- [WORK REQUEST] Copy every line from the material below that holds "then".

- [DATA IN THIS EXERCISE]
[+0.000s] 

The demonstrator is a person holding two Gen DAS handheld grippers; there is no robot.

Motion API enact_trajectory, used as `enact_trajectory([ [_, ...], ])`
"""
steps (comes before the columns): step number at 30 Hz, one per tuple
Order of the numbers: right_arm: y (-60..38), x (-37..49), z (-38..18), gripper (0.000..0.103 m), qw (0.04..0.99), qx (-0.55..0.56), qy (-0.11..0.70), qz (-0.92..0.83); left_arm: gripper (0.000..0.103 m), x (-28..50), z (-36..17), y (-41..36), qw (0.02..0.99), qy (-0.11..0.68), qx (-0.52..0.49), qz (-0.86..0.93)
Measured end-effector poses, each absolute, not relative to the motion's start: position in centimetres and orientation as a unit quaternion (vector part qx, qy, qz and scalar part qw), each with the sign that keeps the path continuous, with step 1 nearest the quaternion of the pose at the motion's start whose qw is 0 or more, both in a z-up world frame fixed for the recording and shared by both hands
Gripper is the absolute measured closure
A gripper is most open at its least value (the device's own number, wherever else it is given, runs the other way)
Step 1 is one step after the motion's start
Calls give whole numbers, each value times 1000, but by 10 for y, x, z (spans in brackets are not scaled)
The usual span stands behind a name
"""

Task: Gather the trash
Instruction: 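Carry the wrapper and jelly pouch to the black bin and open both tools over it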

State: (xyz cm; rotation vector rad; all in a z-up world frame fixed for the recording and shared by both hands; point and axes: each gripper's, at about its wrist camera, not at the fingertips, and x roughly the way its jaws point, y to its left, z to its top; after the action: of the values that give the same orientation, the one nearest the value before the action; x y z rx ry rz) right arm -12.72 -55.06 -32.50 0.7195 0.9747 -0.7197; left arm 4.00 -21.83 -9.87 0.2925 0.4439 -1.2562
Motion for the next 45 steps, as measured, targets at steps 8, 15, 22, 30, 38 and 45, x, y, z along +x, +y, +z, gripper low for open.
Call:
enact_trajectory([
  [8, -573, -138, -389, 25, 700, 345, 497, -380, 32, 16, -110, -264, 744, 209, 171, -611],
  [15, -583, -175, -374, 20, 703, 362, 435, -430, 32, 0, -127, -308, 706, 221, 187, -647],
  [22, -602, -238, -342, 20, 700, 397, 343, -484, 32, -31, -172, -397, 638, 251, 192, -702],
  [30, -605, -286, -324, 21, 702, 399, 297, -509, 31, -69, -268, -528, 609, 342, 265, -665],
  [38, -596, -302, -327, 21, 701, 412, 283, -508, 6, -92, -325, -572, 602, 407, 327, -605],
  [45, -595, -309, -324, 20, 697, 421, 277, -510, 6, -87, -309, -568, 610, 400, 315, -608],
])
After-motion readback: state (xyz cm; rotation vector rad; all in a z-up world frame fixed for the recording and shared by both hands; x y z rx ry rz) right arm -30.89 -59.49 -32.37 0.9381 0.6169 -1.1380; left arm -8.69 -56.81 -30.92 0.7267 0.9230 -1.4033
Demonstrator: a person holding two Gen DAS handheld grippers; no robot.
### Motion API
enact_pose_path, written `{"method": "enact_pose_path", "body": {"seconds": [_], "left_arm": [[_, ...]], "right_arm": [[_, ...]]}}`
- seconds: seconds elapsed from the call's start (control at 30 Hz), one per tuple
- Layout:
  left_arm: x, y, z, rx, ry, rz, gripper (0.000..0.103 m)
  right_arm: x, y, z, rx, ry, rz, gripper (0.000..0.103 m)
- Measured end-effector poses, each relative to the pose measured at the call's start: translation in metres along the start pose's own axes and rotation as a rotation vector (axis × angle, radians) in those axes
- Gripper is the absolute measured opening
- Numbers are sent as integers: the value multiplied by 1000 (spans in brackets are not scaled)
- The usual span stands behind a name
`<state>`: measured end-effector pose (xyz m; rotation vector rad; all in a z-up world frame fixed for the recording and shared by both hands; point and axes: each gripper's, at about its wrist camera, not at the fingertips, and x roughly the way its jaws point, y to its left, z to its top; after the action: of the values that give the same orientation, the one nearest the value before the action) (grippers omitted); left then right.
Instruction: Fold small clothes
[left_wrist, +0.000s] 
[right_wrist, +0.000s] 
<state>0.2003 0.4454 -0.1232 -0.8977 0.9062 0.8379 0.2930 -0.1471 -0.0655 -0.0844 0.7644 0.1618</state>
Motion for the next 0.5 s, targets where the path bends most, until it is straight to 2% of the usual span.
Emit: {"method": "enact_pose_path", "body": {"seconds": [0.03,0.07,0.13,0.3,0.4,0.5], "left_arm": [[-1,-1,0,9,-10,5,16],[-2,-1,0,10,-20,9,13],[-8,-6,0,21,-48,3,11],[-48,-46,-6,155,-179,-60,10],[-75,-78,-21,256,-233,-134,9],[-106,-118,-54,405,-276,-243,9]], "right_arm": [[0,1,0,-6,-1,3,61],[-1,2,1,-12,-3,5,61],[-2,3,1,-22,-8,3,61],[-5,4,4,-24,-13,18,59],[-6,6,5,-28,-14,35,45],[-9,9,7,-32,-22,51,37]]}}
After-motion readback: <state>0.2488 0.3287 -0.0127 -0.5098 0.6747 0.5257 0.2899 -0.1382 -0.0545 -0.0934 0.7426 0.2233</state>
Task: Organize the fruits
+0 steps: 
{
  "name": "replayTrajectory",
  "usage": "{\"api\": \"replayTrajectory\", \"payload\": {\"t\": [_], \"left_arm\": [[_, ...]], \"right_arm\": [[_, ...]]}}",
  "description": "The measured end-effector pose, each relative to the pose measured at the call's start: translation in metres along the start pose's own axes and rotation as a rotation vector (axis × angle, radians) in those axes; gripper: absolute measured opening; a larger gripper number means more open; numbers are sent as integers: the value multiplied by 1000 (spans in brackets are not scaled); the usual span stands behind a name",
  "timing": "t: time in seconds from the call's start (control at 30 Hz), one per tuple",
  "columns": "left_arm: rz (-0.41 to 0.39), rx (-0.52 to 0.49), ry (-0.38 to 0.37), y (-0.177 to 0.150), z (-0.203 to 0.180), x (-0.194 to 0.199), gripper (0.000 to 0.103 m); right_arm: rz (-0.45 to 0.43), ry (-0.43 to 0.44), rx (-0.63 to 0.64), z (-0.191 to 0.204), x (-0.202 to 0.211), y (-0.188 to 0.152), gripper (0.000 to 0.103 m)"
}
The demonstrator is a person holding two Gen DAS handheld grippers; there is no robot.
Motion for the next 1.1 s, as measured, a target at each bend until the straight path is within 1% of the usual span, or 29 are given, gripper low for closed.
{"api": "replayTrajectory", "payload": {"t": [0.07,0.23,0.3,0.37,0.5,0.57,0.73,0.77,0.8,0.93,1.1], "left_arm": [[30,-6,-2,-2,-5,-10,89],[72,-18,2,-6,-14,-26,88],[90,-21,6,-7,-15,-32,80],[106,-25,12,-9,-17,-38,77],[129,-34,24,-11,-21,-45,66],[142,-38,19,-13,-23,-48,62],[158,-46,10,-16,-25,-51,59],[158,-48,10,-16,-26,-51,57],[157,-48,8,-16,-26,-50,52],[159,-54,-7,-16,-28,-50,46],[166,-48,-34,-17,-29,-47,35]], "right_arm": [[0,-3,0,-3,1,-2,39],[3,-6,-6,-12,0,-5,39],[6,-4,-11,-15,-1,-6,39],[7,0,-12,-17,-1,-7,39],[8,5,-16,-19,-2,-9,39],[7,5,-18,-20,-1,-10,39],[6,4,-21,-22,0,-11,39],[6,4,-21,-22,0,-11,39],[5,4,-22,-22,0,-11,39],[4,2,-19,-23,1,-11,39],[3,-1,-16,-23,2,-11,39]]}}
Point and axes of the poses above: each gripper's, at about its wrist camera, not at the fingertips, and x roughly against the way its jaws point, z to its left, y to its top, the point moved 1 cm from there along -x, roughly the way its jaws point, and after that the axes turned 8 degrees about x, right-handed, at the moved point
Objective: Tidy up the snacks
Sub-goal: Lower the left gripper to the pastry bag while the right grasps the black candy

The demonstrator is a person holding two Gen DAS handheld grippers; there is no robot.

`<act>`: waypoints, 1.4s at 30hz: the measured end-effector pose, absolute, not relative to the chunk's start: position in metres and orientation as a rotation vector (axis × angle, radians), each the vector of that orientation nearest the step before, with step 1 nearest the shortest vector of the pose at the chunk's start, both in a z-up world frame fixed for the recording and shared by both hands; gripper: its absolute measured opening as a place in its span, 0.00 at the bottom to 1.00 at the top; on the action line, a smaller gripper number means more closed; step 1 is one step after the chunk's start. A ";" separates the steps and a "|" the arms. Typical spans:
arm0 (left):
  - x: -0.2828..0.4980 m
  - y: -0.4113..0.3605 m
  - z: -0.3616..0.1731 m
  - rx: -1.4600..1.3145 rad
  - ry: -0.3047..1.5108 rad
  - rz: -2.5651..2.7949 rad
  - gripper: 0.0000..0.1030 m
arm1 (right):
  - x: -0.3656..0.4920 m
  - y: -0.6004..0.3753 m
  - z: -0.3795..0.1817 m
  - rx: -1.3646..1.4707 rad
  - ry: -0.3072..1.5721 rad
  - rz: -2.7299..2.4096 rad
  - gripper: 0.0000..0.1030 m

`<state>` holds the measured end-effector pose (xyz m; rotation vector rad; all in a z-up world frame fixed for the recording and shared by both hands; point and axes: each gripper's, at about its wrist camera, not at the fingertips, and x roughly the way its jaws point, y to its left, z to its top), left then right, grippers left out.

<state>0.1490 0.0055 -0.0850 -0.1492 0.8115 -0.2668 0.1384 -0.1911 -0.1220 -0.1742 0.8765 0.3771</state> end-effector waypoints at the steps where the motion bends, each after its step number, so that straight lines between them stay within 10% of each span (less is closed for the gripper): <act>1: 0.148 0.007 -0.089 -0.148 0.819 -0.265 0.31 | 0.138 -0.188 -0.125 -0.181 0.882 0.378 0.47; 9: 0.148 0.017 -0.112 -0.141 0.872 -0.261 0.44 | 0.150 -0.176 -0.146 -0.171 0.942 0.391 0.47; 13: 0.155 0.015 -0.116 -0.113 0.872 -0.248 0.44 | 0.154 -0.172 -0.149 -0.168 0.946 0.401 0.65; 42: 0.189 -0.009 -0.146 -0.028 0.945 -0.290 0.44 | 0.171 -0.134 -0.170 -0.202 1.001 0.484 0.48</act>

- [REPLY]
`<state>`: measured end-effector pose (xyz m; rotation vector rad; all in a z-up world frame fixed for the recording and shared by both hands; point and axes: each gripper's, at about its wrist camera, not at the fingertips, and x roughly the way its jaws point, y to its left, z to its top; after the action: of the values that give the same orientation, the one nearest the value before the action) (grippers omitted); left then right.
`<state>` holds the measured end-effector pose (xyz m; rotation vector rad; all in a z-up world frame fixed for the recording and shared by both hands; point and axes: each gripper's, at about its wrist camera, not at the fingertips, and x roughly the way its jaws point, y to its left, z to its top), left then right, grippers left out.

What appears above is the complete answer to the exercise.